According to WHOA president Jayne Hitchcock, “based on the individual needs of each victim, we work directly with law enforcement, victim assistance organizations and lawyers making every effort we can to help and support those who come to us for guidance. According to Internet World Statistics on December 31st, 2000 there were 360,985,492 Internet Users and as of February 12th, 2010 that number has grown to 1,733,993,741 representing an acceleration of 380.3% so it’s pretty clear the internet is still growing and internet harassment is not likely to lessen in the foreseeable future.”
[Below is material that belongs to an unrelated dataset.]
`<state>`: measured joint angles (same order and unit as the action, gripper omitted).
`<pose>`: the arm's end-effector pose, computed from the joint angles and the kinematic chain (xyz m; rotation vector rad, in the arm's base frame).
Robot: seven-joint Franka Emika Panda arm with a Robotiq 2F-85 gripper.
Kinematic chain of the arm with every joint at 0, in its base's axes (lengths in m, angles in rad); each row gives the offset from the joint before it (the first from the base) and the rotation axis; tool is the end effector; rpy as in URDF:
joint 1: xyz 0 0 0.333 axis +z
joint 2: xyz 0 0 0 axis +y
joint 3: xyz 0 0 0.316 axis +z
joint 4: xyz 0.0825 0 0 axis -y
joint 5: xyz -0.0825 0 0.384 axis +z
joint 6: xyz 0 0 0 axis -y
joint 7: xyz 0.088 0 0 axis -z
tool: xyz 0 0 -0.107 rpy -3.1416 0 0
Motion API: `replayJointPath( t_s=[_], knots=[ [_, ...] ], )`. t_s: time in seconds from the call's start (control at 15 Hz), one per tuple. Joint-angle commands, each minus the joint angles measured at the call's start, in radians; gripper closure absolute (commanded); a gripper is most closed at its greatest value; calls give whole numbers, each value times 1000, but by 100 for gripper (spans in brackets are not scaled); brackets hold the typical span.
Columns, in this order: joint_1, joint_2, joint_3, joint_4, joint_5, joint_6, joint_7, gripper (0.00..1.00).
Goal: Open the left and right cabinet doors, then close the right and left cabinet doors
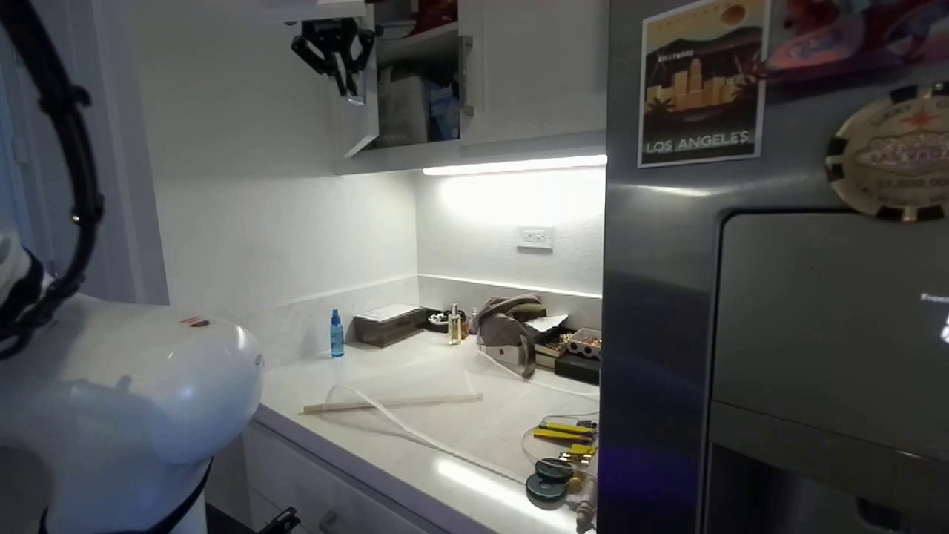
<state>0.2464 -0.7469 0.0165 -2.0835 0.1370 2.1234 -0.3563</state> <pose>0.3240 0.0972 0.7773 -2.6941 -0.8274 -1.1772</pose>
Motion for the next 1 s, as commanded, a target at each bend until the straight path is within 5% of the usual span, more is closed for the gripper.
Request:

WHOA has developed a database of reliable cyberstalking demographic criteria based on the information it received from victims and, while absolute verification is not 100% possible, the data from victims is considered to be credible and realistic. Since WHOA began compiling completed questionnaires in 2000, the total so far is 2,739 cases, of which 220 occurred in 2009. Females are still the primary victims with a 7% increase over 2008, but the gap between male and female harassers is rapidly shrinking as the years go by and now there is only a 10% difference, when in the beginning, almost all the harassers were male. Trends in 2009:
• Victims by age groups stayed about the same with the exception of ages 18 to 31, which showed an increase of 7%
• WHOA had more Asian and African-American victims who requested help in 2009 - in the 220 cases, victims by race: Caucasian dropped by 4.5%, Hispanic dropped by 3.5%, Asian and Afro-American victims increased by 4.5% and 4%, respectively; the remainder were Native American, East Indian or unknown
• Single victims increased in 2009 from 31.5% to 43% and married victims showed an increase from 18.5% in 2008 to 27% in 2009
• Victims who knew their harassers in 2009 showed an increase of 4% over 2008 – what was surprising is that family members and students jumped in numbers as harassers;
• Harassment statistics by exes went down by 2% in 2009, however, harassment by friends went up 1.5%, by co-workers it grew 1.5%, and harassment by online acquaintances increased by a dramatic 14% (from 8% to 22%) while family harassment escalated from 8% to 14%.
• As in previous years, the initial harassment began via email first, no matter where they may have encountered their harasser (if they did). Second was IM, message boards, Facebook and web sites. In 2008 it was email, message boards, IM, then Myspace, which shows how Facebook has not only become more popular, but a popular place to harass. It is also interesting that texting, Craigslist, online dating and online games saw a big bump. Breakdown of where harassment started: Email – 34%; MSG Board (Message boards, groups, usenet) – 8.5%; IM – 13%; Chat – 6%; Web Site – 7%; Facebook – 5.5%; Phone – 2.5%; Myspace – 5.5%; Dating – 2.5%; Craigslist – 2.5%; Texting – 2.5%; Gaming – 2.5%; and Other (auctions, blogs, Youtube, Twitter, hacking, mailing list, Juicy Campus) 8.5%
• In cases where harassment escalated online, email was a first choice, followed by message boards, telephone calls, text messages and Facebook
• Threats of offline violence dropped from 25% to 16.5% in 2009
• Victims were good about trying to report harassment themselves before coming to WHOA, but nearly half reported it to police when their cases did not involve anything criminal. 46% reported abuse to the harasser’s ISP, web host, moderator, Facebook, etc., but felt they did not get any results.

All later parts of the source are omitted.